Enterprise-Record (Chico)

A pure Chico memoir

`Rock My Soul: A Poet's Heart, A Brokedown Palace, and a Final Fare-Thee-Well'

- Dan Barnett teaches philosophy at Butte College. Send review requests to dbarnett99@me.com. Columns archived at https://barnetto.

Few books have captured the essence of Chico like Stephen Metzger's new memoir, “Rock My Soul: A Poet's Heart, A Brokedown Palace, And A Final Fare-Thee-Well” ($19.95 in paperback from Stansbury Publishing; also for Amazon Kindle), available at Made in Chico,

The Bookstore or from the author at SMetzger@csuchico.edu.

Metzger retired from Chico State in May 2010, after 30 years teaching in the English, American Studies and Journalism department­s. (Subsequent­ly, he taught at Butte College until December 2018.)

At Chico State, Metzger connected with librarian Jim Dwyer, hired in 1986. Dwyer had a scholarly side (“Where the Wild Books Are: A Field Guide to Ecofiction” was published in 2010, his retirement year and the start of his “downward spiral”), but also, as Rev.
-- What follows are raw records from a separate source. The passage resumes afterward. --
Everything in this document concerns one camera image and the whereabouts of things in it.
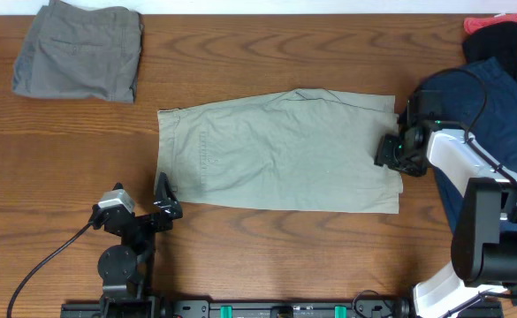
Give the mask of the beige khaki shorts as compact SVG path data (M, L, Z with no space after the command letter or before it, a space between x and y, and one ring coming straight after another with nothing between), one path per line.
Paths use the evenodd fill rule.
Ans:
M157 114L157 168L184 202L395 214L400 174L375 165L391 95L294 89Z

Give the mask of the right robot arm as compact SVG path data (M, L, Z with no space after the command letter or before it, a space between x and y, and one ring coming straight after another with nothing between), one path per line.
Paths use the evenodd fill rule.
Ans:
M462 122L448 120L442 96L418 90L397 135L380 141L374 163L420 177L441 170L463 203L450 262L398 299L393 317L492 317L489 299L517 300L517 173L507 170Z

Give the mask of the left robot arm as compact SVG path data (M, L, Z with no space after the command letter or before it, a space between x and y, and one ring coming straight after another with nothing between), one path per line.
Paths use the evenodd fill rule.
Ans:
M134 200L117 183L93 206L92 227L120 237L120 243L105 250L97 265L106 299L143 297L151 281L156 234L171 230L173 221L183 216L179 200L163 172L157 177L154 205L157 212L137 216Z

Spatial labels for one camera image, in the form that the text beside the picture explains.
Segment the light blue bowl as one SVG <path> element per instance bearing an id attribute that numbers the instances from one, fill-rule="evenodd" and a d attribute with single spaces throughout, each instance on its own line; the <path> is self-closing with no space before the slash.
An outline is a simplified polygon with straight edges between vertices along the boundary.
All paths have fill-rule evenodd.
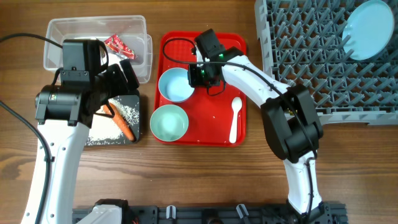
<path id="1" fill-rule="evenodd" d="M 195 90 L 188 83 L 188 70 L 178 67 L 170 68 L 160 76 L 158 89 L 166 100 L 174 103 L 188 100 Z"/>

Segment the red snack wrapper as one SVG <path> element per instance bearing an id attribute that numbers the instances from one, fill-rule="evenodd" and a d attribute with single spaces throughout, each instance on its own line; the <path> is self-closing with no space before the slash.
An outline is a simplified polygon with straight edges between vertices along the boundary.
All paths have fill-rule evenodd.
<path id="1" fill-rule="evenodd" d="M 123 59 L 134 60 L 136 55 L 132 49 L 130 49 L 117 34 L 112 35 L 104 41 L 105 46 L 111 49 L 117 56 Z"/>

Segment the orange carrot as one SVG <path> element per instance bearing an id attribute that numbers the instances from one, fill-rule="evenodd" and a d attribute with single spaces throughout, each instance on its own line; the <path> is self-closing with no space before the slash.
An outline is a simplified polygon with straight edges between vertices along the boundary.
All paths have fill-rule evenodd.
<path id="1" fill-rule="evenodd" d="M 136 140 L 135 135 L 131 131 L 129 125 L 124 120 L 120 112 L 118 111 L 117 107 L 115 107 L 112 103 L 108 103 L 107 105 L 103 105 L 103 111 L 107 115 L 113 115 L 112 120 L 118 126 L 118 128 L 123 132 L 123 134 L 128 140 L 130 140 L 131 142 L 134 142 Z"/>

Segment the green bowl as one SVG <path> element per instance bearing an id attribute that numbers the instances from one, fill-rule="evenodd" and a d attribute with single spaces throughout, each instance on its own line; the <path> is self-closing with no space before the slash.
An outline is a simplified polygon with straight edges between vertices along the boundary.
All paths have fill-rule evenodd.
<path id="1" fill-rule="evenodd" d="M 150 117 L 150 130 L 159 140 L 174 142 L 182 138 L 189 127 L 186 112 L 177 105 L 163 105 Z"/>

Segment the light blue plate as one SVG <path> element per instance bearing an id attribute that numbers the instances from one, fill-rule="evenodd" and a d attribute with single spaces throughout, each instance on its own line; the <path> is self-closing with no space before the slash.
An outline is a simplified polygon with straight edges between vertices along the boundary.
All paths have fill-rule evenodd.
<path id="1" fill-rule="evenodd" d="M 369 59 L 387 46 L 394 25 L 394 15 L 387 3 L 364 2 L 351 13 L 343 29 L 343 50 L 353 60 Z"/>

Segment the white napkin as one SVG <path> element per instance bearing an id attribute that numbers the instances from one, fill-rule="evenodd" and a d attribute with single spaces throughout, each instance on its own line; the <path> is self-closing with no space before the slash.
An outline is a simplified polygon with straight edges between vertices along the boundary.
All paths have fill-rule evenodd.
<path id="1" fill-rule="evenodd" d="M 106 62 L 108 62 L 108 65 L 111 66 L 113 64 L 118 64 L 120 65 L 120 61 L 124 60 L 124 58 L 122 56 L 119 56 L 117 54 L 108 54 L 108 58 L 106 58 L 106 56 L 102 56 L 101 59 L 101 64 L 105 64 Z"/>

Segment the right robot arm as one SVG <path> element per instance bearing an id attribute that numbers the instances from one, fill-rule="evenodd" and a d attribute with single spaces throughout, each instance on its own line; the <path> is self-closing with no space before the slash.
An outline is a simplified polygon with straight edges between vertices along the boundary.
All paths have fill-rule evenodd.
<path id="1" fill-rule="evenodd" d="M 211 29 L 194 39 L 192 52 L 197 59 L 188 66 L 192 87 L 211 88 L 223 82 L 258 105 L 266 141 L 285 166 L 289 205 L 302 220 L 312 221 L 322 202 L 315 161 L 323 128 L 308 88 L 273 79 L 241 50 L 226 49 Z"/>

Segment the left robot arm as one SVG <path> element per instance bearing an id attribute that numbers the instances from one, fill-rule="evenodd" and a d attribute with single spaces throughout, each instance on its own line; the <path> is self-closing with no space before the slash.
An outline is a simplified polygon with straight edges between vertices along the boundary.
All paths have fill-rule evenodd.
<path id="1" fill-rule="evenodd" d="M 60 84 L 35 99 L 40 139 L 23 223 L 71 223 L 76 176 L 94 115 L 109 100 L 134 93 L 139 82 L 127 60 L 110 65 L 104 42 L 67 39 Z"/>
Junkyard Moondog, an activist alter ego bigger than life.

“You could spot him a mile away,” Metzger writes; “long, stringy gray hair, crooked baseball cap, smile as wide as a kayak. … he always managed to surprise — if not embarrass — everyone around him, while he somehow seemed impervious to embarrassm­ent himself.”
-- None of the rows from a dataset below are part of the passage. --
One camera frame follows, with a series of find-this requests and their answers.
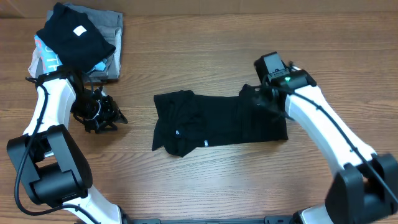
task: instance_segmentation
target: white label
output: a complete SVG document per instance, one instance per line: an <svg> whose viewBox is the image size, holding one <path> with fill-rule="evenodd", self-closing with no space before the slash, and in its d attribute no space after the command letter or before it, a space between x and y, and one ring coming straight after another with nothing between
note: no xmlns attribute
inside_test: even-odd
<svg viewBox="0 0 398 224"><path fill-rule="evenodd" d="M78 36L80 36L82 33L84 33L84 32L86 32L87 30L83 27L83 26L78 26L78 27L76 27L74 30L73 30L73 32L76 34L76 35L78 35Z"/></svg>

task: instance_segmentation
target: blue fabric
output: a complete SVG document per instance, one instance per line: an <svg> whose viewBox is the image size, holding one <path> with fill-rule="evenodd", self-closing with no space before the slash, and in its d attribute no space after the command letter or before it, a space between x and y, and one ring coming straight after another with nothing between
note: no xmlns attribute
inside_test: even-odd
<svg viewBox="0 0 398 224"><path fill-rule="evenodd" d="M43 72L48 73L48 72L57 71L57 67L62 65L62 62L58 58L58 55L53 50L51 50L49 47L47 47L46 44L43 42L43 40L40 39L40 37L35 35L34 39L35 39L36 47L39 50L40 58L43 61ZM105 70L105 67L106 67L105 63L106 63L106 59L103 59L103 61L96 64L91 69L91 71L92 70L97 70L97 71Z"/></svg>

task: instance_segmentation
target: wooden floor
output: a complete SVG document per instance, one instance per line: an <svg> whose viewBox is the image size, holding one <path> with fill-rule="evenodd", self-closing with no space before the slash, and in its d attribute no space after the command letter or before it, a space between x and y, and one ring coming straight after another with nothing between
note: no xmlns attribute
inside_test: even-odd
<svg viewBox="0 0 398 224"><path fill-rule="evenodd" d="M163 220L290 215L322 203L332 178L303 129L288 122L287 142L198 148L184 158L152 152L153 96L177 90L235 96L259 81L253 62L277 50L318 82L348 126L380 153L398 158L398 14L271 14L127 17L121 78L106 85L129 124L70 133L94 183L132 218ZM13 197L9 139L22 134L37 93L24 80L44 19L0 20L0 223L73 223L57 212L29 217ZM22 203L38 211L22 193ZM390 217L379 223L398 223Z"/></svg>

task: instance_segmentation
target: black fabric
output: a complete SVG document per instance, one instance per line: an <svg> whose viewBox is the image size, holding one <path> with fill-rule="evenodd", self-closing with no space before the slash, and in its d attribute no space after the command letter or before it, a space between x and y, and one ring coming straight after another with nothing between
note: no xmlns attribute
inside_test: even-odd
<svg viewBox="0 0 398 224"><path fill-rule="evenodd" d="M158 121L152 150L162 146L175 156L196 147L287 140L286 120L253 103L255 89L239 96L200 96L192 91L155 95Z"/></svg>
<svg viewBox="0 0 398 224"><path fill-rule="evenodd" d="M73 30L78 26L87 31L76 35ZM104 39L87 14L76 12L59 2L54 5L53 15L44 28L37 31L37 36L58 54L64 65L84 72L90 71L115 50L115 46Z"/></svg>

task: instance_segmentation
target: brown wooden floor
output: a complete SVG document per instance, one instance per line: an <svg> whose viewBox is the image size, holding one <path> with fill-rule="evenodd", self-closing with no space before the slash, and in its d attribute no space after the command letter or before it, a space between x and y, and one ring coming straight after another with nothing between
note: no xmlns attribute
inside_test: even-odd
<svg viewBox="0 0 398 224"><path fill-rule="evenodd" d="M152 152L153 96L177 90L234 96L259 83L253 61L277 50L316 79L354 132L398 158L398 14L273 14L128 17L121 78L107 85L129 120L119 131L88 134L71 118L70 133L88 159L95 186L132 218L259 218L322 203L331 175L303 129L290 140L198 148L183 159ZM0 223L72 223L57 212L18 211L16 172L6 154L22 134L37 93L24 80L43 19L0 20ZM22 202L36 207L22 190ZM390 217L380 223L398 223Z"/></svg>
More than once Moondog recited a poem while he “nonchalant­ly began to undress.” As a former girlfriend noted, “Jim didn't have any filters.”
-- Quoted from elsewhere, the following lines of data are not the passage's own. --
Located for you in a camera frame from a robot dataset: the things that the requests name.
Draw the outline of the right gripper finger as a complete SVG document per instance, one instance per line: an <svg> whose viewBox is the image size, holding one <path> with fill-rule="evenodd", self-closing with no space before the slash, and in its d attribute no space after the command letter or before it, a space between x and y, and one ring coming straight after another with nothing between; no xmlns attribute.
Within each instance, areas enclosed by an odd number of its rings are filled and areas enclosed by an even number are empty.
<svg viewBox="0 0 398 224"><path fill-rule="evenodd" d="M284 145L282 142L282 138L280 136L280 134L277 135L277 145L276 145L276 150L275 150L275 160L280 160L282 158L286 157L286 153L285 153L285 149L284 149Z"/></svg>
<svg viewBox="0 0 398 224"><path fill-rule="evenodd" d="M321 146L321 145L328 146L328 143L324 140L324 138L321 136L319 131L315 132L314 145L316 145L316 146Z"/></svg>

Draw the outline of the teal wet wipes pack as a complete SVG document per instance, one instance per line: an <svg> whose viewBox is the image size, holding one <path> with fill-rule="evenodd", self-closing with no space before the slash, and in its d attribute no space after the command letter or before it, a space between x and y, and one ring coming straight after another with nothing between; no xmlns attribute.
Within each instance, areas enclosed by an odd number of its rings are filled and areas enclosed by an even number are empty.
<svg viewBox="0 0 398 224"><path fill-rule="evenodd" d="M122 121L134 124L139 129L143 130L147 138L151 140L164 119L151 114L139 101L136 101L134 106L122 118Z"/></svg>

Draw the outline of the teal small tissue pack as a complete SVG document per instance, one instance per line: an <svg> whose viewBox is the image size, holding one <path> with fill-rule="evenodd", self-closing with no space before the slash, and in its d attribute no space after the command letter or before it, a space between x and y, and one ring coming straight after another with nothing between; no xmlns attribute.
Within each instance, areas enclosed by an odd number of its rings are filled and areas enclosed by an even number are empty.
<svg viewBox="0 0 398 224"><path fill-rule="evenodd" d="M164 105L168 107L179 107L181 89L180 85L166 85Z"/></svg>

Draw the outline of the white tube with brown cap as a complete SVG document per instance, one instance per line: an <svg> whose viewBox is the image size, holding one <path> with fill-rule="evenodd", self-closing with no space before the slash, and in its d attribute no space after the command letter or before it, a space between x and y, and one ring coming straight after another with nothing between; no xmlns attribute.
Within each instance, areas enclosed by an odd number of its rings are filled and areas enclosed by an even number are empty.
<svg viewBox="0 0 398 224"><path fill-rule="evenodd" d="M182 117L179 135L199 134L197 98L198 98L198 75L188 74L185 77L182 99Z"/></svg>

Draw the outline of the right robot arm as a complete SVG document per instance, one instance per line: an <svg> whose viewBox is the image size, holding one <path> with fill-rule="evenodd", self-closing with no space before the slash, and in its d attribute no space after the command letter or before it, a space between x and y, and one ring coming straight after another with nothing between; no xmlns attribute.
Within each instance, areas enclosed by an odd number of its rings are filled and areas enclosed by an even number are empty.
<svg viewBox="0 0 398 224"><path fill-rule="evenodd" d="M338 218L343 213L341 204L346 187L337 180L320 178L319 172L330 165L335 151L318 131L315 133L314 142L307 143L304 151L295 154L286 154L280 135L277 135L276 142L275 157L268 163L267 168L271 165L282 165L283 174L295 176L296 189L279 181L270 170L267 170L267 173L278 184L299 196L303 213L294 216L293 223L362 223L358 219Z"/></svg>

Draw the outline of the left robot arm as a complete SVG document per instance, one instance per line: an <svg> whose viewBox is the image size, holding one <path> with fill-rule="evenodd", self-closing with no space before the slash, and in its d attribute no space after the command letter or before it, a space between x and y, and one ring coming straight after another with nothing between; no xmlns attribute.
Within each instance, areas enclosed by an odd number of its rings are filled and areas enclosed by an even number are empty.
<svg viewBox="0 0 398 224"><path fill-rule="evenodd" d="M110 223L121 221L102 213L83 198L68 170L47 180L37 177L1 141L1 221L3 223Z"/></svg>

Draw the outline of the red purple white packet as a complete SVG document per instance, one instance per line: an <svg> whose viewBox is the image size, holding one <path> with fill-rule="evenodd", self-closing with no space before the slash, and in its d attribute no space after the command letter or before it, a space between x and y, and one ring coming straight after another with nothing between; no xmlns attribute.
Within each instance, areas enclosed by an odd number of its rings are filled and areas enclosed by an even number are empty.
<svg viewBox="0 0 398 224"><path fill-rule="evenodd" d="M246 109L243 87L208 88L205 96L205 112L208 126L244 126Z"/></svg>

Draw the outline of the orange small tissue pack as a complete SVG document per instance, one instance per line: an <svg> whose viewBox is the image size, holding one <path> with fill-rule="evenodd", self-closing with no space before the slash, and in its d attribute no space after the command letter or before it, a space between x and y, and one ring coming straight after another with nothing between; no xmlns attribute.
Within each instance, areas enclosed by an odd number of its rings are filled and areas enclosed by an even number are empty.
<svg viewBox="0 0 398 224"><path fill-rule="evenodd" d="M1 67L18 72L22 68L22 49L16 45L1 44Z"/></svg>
Metzger intertwine­s his own story with that of Moondog, interviewi­ng those who knew Dwyer. Pot and alcohol use didn't do him any favors in retirement. He died June 28, 2015, collapsing at a minimart on his way home after attending the Grateful Dead's Bay Area Fare Thee Well reunion tour.

KZFR lamented the passing of a “free spirited eccentric, outspoken, caring, giving, loveable oddball. … He was pure Chico.”

In 2016 Metzger bought Jim's old house in Chico from brother Billy. It became a rental, complete with a peace sign on the roof, and later shelter for spillway and Camp Fire evacuees.

Friend Lisa Emmerich: “People say he was a dancer who couldn't dance, a singer who couldn't sing, and an actor who couldn't act, but I think he really could act. His quin-essential role was the one he played every day.”

Jim's house is a memorial to Moondog, but so is this book. Pure Chico.